▶ [SUPPLIED MATERIAL]:
********************

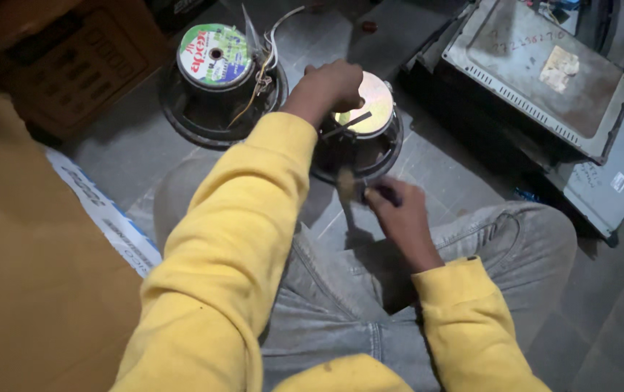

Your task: The person sits on the floor and uses a brush to clean the surface of a speaker cone. They rotate the speaker and brush different areas, including the cone and the rim, to remove dust and debris.

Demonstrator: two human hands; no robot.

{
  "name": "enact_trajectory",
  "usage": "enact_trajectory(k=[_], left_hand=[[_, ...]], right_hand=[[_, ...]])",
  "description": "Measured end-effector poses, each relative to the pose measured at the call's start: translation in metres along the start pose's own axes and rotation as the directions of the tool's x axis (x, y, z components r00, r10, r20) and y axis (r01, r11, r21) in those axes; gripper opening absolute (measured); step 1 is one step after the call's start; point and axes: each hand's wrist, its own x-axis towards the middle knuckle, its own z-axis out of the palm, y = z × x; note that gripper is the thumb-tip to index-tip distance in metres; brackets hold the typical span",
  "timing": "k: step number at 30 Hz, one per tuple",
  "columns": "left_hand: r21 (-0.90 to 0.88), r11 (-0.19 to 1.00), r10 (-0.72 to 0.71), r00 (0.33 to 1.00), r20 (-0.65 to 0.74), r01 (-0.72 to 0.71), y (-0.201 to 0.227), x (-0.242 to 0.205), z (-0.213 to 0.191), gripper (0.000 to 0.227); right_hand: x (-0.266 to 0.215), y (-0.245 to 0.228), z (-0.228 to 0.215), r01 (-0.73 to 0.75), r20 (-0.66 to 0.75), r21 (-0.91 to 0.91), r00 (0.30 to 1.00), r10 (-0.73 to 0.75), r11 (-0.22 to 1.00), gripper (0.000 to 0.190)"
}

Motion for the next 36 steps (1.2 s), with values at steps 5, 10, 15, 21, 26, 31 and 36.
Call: enact_trajectory(k=[5,10,15,21,26,31,36], left_hand=[[-0.011,1.000,0.013,1.000,-0.021,-0.014,-0.002,-0.001,0.000,0.045],[-0.009,1.000,0.006,1.000,-0.009,-0.006,0.002,-0.004,-0.005,0.046],[-0.004,1.000,-0.001,1.000,-0.014,0.001,-0.002,-0.005,-0.007,0.047],[-0.024,1.000,0.007,1.000,-0.011,-0.007,-0.003,-0.005,-0.004,0.044],[-0.004,1.000,0.028,1.000,-0.010,-0.028,0.002,-0.006,0.003,0.043],[-0.001,0.999,0.053,0.999,0.010,-0.053,-0.001,-0.002,0.012,0.046],[-0.013,0.966,0.259,0.966,0.018,-0.259,0.003,0.011,0.015,0.043]], right_hand=[[0.003,0.006,0.001,0.062,-0.072,0.073,0.996,-0.056,0.995,0.018],[0.003,0.009,-0.001,-0.089,0.017,-0.022,0.996,0.090,0.996,0.019],[0.001,0.012,-0.001,0.119,-0.153,-0.084,0.980,-0.131,0.989,0.017],[0.001,0.013,-0.004,0.134,-0.208,-0.028,0.969,-0.137,0.991,0.014],[-0.002,0.012,-0.002,-0.139,-0.009,0.197,0.990,0.144,0.970,0.014],[-0.002,0.010,-0.003,-0.005,-0.112,0.185,0.993,0.026,0.983,0.015],[-0.002,0.004,0.001,0.170,-0.239,-0.099,0.952,-0.189,0.980,0.013]])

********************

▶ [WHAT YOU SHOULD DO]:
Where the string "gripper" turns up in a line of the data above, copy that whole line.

▶ [ANSWER TO THIS EXERCISE]:
  "description": "Measured end-effector poses, each relative to the pose measured at the call's start: translation in metres along the start pose's own axes and rotation as the directions of the tool's x axis (x, y, z components r00, r10, r20) and y axis (r01, r11, r21) in those axes; gripper opening absolute (measured); step 1 is one step after the call's start; point and axes: each hand's wrist, its own x-axis towards the middle knuckle, its own z-axis out of the palm, y = z × x; note that gripper is the thumb-tip to index-tip distance in metres; brackets hold the typical span",
  "columns": "left_hand: r21 (-0.90 to 0.88), r11 (-0.19 to 1.00), r10 (-0.72 to 0.71), r00 (0.33 to 1.00), r20 (-0.65 to 0.74), r01 (-0.72 to 0.71), y (-0.201 to 0.227), x (-0.242 to 0.205), z (-0.213 to 0.191), gripper (0.000 to 0.227); right_hand: x (-0.266 to 0.215), y (-0.245 to 0.228), z (-0.228 to 0.215), r01 (-0.73 to 0.75), r20 (-0.66 to 0.75), r21 (-0.91 to 0.91), r00 (0.30 to 1.00), r10 (-0.73 to 0.75), r11 (-0.22 to 1.00), gripper (0.000 to 0.190)"

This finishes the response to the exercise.